Setting Up TorchVision

Before we dive into using TorchVision, let's make sure it's properly installed.

python
# Install TorchVision if you don't have it yet
# !pip install torchvision

# Import essential libraries
import torch
import torchvision
import matplotlib.pyplot as plt
import numpy as np

# Print the versions to ensure compatibility
print(f"PyTorch version: {torch.__version__}")
print(f"TorchVision version: {torchvision.__version__}")

Output:

PyTorch version: 2.0.1
TorchVision version: 0.15.2

TorchVision Datasets

One of the most valuable aspects of TorchVision is its easy access to popular datasets. Let's explore how to load and use the MNIST dataset, a collection of handwritten digits.

python
from torchvision import datasets, transforms

# Define a transformation pipeline
transform = transforms.Compose([
transforms.ToTensor(), # Convert images to PyTorch tensors
transforms.Normalize((0.1307,), (0.3081,)) # Normalize with mean and std of MNIST
])

# Download and load the training dataset
train_dataset = datasets.MNIST(root='./data',
train=True,
download=True,
transform=transform)

# Download and load the testing dataset
test_dataset = datasets.MNIST(root='./data',
train=False,
download=True,
transform=transform)

# Create data loaders for batch processing
train_loader = torch.utils.data.DataLoader(train_dataset, batch_size=64, shuffle=True)
test_loader = torch.utils.data.DataLoader(test_dataset, batch_size=1000, shuffle=False)

# Let's see what we have
print(f"Training dataset size: {len(train_dataset)}")
print(f"Test dataset size: {len(test_dataset)}")

Output:

Downloading http://yann.lecun.com/exdb/mnist/train-images-idx3-ubyte.gz
Downloading http://yann.lecun.com/exdb/mnist/train-labels-idx1-ubyte.gz
Downloading http://yann.lecun.com/exdb/mnist/t10k-images-idx3-ubyte.gz
Downloading http://yann.lecun.com/exdb/mnist/t10k-labels-idx1-ubyte.gz
Processing...
Done!
Training dataset size: 60000
Test dataset size: 10000

Visualizing Dataset Images

Let's visualize some of the images from the MNIST dataset:

python
# Function to display images from our dataset
def show_images(loader):
# Get some random training images
dataiter = iter(loader)
images, labels = next(dataiter)

# Create a grid from batch
img_grid = torchvision.utils.make_grid(images[:25], nrow=5)

# Show images
plt.figure(figsize=(10, 10))
plt.imshow(np.transpose(img_grid, (1, 2, 0)), cmap='gray')
plt.axis('off')
plt.title('Sample Images from Dataset')
plt.show()

# Print labels
print('Labels:', ' '.join(f'{labels[j]}' for j in range(25)))
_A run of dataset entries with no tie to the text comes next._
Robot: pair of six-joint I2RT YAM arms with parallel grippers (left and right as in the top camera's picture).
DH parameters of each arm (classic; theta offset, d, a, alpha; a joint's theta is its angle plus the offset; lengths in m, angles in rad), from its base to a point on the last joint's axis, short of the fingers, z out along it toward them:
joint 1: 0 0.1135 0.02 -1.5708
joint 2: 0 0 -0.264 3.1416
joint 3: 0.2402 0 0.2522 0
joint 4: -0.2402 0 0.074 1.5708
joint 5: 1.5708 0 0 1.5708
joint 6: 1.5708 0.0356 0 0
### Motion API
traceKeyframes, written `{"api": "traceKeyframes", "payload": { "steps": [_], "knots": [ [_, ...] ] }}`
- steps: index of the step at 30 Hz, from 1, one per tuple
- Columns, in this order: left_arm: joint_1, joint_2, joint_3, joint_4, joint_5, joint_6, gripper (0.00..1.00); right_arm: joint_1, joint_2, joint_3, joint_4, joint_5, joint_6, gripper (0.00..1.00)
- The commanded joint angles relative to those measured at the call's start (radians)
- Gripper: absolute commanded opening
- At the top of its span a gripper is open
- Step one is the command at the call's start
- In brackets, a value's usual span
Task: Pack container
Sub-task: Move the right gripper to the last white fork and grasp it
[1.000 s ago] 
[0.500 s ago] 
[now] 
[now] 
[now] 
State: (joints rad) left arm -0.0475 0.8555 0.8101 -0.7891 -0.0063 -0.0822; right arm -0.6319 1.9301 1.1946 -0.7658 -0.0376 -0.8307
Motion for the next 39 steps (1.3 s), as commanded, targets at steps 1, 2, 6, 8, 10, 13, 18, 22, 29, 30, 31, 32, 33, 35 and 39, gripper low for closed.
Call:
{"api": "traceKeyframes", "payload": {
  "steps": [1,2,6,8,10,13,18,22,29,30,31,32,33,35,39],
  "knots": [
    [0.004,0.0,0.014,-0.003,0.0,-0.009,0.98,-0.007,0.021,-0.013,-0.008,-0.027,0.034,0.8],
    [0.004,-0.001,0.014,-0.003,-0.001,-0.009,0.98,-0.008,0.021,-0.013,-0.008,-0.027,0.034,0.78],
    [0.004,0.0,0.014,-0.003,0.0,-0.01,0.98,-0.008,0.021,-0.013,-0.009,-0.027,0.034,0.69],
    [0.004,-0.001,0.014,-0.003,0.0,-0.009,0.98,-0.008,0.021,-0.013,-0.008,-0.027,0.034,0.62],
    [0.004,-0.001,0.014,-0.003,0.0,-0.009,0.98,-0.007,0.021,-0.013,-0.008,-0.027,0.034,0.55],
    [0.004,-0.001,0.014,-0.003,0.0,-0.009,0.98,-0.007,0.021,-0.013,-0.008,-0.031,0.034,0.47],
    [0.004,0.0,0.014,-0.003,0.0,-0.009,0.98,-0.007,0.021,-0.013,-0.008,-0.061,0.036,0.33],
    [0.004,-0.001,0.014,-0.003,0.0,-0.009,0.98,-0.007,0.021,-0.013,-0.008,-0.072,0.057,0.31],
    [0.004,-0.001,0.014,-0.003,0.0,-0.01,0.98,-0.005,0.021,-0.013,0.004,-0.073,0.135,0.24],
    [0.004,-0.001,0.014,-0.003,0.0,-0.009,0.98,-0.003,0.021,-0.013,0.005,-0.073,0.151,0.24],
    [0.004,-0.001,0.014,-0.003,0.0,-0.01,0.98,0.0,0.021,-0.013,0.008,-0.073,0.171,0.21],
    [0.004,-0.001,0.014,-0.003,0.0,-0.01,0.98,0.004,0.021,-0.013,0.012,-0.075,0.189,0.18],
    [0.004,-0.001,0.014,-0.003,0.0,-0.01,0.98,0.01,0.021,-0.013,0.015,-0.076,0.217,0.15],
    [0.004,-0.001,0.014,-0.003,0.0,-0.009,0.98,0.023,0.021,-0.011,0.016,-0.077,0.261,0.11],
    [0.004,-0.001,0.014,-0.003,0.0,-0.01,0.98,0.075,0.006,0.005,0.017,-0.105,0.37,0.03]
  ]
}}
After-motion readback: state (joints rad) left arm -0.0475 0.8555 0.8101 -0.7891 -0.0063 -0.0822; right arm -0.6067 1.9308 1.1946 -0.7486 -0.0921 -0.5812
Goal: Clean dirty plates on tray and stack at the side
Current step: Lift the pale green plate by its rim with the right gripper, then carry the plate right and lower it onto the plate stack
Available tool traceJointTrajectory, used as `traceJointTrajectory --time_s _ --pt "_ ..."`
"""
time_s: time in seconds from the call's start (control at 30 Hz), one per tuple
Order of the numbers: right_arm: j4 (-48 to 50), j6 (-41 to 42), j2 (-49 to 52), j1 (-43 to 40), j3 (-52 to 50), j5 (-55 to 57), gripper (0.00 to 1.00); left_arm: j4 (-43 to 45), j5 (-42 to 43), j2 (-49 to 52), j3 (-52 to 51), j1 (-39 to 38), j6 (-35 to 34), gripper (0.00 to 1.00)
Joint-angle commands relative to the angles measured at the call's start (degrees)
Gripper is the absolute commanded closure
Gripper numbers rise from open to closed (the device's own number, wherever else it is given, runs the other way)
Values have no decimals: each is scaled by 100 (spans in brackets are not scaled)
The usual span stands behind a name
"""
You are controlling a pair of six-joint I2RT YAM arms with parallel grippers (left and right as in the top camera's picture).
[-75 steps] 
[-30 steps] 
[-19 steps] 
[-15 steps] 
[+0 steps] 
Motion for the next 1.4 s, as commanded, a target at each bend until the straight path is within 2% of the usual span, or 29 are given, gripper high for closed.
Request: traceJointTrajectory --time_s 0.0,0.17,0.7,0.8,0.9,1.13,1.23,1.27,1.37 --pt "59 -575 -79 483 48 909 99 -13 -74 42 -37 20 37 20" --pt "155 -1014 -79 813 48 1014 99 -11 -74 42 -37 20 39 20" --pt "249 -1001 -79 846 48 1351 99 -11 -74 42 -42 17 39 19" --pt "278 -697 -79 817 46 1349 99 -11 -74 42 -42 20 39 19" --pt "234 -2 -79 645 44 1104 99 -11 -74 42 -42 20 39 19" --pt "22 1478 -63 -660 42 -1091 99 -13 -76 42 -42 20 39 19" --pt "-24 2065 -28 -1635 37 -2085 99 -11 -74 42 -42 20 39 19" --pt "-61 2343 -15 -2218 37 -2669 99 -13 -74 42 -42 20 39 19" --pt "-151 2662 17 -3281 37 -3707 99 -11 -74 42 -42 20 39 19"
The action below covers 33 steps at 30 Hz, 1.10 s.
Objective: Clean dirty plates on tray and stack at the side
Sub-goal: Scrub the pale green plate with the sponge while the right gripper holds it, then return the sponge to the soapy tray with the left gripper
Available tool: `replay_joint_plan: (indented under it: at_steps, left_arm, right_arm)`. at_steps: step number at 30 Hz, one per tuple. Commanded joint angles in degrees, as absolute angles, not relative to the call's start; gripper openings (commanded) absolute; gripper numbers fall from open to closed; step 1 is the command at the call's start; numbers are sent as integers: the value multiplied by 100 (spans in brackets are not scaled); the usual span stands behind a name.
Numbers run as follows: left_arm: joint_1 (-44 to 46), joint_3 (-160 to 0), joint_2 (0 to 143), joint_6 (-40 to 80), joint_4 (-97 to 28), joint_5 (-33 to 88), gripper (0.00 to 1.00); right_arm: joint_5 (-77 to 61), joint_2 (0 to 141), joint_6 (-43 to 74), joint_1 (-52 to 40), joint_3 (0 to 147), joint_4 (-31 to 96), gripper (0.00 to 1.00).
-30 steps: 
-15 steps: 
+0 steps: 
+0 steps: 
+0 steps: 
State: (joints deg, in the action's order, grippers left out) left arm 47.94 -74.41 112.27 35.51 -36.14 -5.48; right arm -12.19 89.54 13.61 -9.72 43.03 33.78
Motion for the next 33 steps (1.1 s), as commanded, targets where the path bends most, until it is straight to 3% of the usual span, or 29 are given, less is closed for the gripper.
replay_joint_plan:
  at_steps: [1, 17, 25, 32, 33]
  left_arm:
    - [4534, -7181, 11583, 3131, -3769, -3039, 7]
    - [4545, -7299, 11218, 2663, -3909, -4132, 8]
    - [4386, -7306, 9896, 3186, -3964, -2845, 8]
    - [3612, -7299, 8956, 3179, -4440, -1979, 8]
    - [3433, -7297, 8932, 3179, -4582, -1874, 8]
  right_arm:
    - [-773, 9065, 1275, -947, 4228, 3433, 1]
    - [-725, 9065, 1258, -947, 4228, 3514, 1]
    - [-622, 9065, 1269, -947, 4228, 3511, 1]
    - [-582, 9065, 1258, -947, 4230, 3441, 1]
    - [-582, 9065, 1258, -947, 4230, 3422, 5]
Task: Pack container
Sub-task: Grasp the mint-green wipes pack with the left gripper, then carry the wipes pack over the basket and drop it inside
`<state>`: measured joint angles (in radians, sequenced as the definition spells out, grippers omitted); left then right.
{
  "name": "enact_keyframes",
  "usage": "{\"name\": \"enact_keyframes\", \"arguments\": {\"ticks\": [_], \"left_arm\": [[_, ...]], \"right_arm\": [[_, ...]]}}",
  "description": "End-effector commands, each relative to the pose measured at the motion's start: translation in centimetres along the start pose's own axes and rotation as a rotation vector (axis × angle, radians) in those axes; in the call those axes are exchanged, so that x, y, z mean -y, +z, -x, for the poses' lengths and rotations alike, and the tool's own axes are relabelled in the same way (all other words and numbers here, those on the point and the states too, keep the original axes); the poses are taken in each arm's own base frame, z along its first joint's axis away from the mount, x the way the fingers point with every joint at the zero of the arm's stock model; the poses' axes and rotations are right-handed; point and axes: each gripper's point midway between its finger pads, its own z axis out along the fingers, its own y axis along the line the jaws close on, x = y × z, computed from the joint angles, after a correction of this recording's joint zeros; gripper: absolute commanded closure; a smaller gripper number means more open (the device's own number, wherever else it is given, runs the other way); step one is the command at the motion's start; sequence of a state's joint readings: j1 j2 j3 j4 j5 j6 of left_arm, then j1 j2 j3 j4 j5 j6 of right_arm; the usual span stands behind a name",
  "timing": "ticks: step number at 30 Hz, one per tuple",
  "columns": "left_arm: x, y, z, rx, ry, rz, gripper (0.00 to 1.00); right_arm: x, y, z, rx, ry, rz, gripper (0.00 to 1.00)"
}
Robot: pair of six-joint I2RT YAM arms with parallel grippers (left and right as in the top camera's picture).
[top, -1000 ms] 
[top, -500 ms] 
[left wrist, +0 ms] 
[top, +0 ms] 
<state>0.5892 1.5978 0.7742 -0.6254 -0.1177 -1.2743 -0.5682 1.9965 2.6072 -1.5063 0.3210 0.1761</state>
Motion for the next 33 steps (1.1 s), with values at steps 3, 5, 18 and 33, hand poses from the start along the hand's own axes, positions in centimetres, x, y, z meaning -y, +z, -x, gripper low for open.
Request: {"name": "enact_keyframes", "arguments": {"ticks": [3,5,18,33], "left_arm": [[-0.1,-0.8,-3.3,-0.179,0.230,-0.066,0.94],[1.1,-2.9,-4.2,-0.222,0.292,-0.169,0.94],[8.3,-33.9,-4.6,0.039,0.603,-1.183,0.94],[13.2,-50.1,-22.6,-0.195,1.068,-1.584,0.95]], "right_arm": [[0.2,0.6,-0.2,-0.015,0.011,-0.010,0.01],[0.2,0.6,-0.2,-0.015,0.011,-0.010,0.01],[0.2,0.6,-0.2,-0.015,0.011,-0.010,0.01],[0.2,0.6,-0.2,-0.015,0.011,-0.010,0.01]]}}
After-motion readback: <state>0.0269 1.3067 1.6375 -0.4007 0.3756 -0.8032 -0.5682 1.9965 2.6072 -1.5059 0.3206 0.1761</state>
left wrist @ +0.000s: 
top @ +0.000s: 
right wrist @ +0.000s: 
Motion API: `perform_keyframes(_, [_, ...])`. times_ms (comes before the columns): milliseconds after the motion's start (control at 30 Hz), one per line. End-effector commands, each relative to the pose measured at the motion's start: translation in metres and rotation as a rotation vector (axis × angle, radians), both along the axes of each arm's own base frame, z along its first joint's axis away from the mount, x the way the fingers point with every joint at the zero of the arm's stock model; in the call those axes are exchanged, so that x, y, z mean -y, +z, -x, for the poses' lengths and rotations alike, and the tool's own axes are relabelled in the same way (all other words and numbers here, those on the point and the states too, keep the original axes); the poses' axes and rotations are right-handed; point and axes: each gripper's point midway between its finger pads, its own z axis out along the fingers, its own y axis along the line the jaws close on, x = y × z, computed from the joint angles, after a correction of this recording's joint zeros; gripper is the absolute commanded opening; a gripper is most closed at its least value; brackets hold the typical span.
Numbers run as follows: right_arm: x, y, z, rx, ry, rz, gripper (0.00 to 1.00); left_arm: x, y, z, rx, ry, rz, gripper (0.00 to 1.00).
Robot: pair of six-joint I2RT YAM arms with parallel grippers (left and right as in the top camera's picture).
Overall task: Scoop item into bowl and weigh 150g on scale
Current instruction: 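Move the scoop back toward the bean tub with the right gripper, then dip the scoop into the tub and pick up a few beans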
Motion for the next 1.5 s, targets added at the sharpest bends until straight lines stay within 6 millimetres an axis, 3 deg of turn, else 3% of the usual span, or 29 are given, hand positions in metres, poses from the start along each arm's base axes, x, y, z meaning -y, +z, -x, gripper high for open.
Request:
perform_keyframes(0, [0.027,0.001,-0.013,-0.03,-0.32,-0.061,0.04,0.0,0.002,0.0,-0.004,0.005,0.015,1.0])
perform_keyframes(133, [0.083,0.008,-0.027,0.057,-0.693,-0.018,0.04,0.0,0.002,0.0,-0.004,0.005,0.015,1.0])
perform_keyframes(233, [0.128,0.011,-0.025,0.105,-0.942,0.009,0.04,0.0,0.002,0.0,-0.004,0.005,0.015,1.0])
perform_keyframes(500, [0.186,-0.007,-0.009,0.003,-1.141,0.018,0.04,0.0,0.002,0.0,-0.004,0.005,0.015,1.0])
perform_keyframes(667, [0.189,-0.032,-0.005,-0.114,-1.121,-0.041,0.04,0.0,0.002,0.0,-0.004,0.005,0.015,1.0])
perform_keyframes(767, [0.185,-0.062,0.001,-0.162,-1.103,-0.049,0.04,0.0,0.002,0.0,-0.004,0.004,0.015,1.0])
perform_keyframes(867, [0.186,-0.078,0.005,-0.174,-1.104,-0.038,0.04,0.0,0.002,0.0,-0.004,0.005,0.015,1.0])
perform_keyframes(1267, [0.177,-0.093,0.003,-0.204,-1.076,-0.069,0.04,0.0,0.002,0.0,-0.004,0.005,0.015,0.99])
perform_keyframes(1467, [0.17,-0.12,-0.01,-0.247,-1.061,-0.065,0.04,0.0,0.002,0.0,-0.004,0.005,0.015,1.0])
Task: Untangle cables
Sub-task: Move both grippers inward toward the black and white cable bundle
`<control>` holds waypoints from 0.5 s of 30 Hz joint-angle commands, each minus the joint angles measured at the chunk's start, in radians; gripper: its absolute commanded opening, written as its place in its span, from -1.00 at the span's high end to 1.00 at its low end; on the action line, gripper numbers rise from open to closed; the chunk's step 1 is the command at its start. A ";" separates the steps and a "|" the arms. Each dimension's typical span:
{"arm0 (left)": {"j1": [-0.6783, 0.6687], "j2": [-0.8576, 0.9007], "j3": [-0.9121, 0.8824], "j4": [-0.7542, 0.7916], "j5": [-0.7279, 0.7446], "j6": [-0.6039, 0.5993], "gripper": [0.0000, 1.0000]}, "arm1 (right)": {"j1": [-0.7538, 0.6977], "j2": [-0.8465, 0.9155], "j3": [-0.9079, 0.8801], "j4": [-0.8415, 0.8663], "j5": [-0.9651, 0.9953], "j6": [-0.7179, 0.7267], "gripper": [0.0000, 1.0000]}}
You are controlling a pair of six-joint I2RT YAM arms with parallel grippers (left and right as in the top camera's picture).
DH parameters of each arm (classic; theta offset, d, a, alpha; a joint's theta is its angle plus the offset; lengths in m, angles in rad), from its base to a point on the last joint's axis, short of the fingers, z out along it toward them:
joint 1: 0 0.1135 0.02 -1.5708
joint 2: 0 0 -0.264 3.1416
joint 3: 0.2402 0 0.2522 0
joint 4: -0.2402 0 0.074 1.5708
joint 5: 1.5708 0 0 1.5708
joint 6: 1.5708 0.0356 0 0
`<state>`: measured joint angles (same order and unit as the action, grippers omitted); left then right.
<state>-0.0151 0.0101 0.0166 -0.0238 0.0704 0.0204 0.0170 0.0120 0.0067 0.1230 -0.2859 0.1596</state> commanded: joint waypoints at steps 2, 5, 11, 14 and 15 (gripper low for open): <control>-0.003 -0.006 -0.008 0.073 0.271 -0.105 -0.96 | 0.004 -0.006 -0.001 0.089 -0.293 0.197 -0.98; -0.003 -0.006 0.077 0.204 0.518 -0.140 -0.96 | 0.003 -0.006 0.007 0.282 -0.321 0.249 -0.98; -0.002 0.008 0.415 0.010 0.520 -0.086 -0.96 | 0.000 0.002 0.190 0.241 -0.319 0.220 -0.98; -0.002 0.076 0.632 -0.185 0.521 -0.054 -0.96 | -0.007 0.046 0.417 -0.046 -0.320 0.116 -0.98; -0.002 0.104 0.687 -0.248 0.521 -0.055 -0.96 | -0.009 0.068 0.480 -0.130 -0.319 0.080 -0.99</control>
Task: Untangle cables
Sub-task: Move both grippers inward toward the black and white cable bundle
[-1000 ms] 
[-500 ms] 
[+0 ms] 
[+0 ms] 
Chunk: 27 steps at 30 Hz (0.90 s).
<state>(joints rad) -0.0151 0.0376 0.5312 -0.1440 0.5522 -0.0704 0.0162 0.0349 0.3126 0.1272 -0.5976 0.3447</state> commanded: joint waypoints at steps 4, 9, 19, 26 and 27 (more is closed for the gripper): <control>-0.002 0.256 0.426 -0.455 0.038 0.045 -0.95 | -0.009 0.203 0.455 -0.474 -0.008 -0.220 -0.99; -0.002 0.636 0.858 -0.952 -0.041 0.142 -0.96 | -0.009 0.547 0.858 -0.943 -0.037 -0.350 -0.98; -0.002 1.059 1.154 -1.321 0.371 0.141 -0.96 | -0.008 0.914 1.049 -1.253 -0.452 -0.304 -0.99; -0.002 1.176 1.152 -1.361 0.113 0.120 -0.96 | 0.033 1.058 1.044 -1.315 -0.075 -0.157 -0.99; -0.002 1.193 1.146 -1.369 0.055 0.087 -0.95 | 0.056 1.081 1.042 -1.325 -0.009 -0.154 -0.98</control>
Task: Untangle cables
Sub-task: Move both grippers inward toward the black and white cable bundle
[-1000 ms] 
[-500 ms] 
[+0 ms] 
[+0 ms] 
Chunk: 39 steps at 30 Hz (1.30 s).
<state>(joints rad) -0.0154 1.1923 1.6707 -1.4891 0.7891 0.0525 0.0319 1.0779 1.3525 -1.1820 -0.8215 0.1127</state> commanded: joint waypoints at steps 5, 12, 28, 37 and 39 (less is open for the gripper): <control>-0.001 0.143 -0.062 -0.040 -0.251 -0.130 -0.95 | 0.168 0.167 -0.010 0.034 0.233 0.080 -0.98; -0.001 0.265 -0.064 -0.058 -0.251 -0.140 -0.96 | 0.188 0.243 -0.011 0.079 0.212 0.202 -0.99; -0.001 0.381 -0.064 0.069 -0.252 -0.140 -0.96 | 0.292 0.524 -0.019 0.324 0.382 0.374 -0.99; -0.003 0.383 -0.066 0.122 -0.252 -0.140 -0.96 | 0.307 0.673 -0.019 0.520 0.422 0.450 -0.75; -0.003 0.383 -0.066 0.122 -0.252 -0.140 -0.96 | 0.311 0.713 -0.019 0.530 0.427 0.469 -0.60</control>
# Show some training images
show_images(train_loader)

TorchVision Transforms

Transforms are a crucial part of image preprocessing. TorchVision offers various transforms that can be applied to images for normalization, augmentation, and other preprocessing needs.

Let's explore some common transforms:

python
from torchvision import transforms
from PIL import Image
import requests
from io import BytesIO

# Download a sample image
response = requests.get('https://upload.wikimedia.org/wikipedia/commons/e/e3/Orangutan_01.jpg')
img = Image.open(BytesIO(response.content))

# Define various transformations
transform_operations = {
"Original": transforms.Compose([
transforms.Resize((224, 224)),
transforms.ToTensor()
]),
"Horizontal Flip": transforms.Compose([
transforms.Resize((224, 224)),
transforms.RandomHorizontalFlip(p=1.0),
transforms.ToTensor()
]),
"Color Jitter": transforms.Compose([
transforms.Resize((224, 224)),
transforms.ColorJitter(brightness=0.5, contrast=0.5, saturation=0.5, hue=0.5),
transforms.ToTensor()
]),
"Rotation": transforms.Compose([
transforms.Resize((224, 224)),
transforms.RandomRotation(30),
transforms.ToTensor()
]),
"Crop": transforms.Compose([
transforms.Resize(256),
transforms.CenterCrop(224),
transforms.ToTensor()
]),
}

# Apply transformations and display results
fig = plt.figure(figsize=(15, 12))

for i, (name, transform) in enumerate(transform_operations.items(), 1):
transformed_img = transform(img)
ax = fig.add_subplot(1, 5, i)
ax.set_title(name)
ax.imshow(transformed_img.permute(1, 2, 0))
ax.axis('off')

plt.tight_layout()
plt.show()

TorchVision Pre-trained Models

TorchVision provides access to popular pre-trained models that can be used for various tasks like image classification, object detection, and semantic segmentation.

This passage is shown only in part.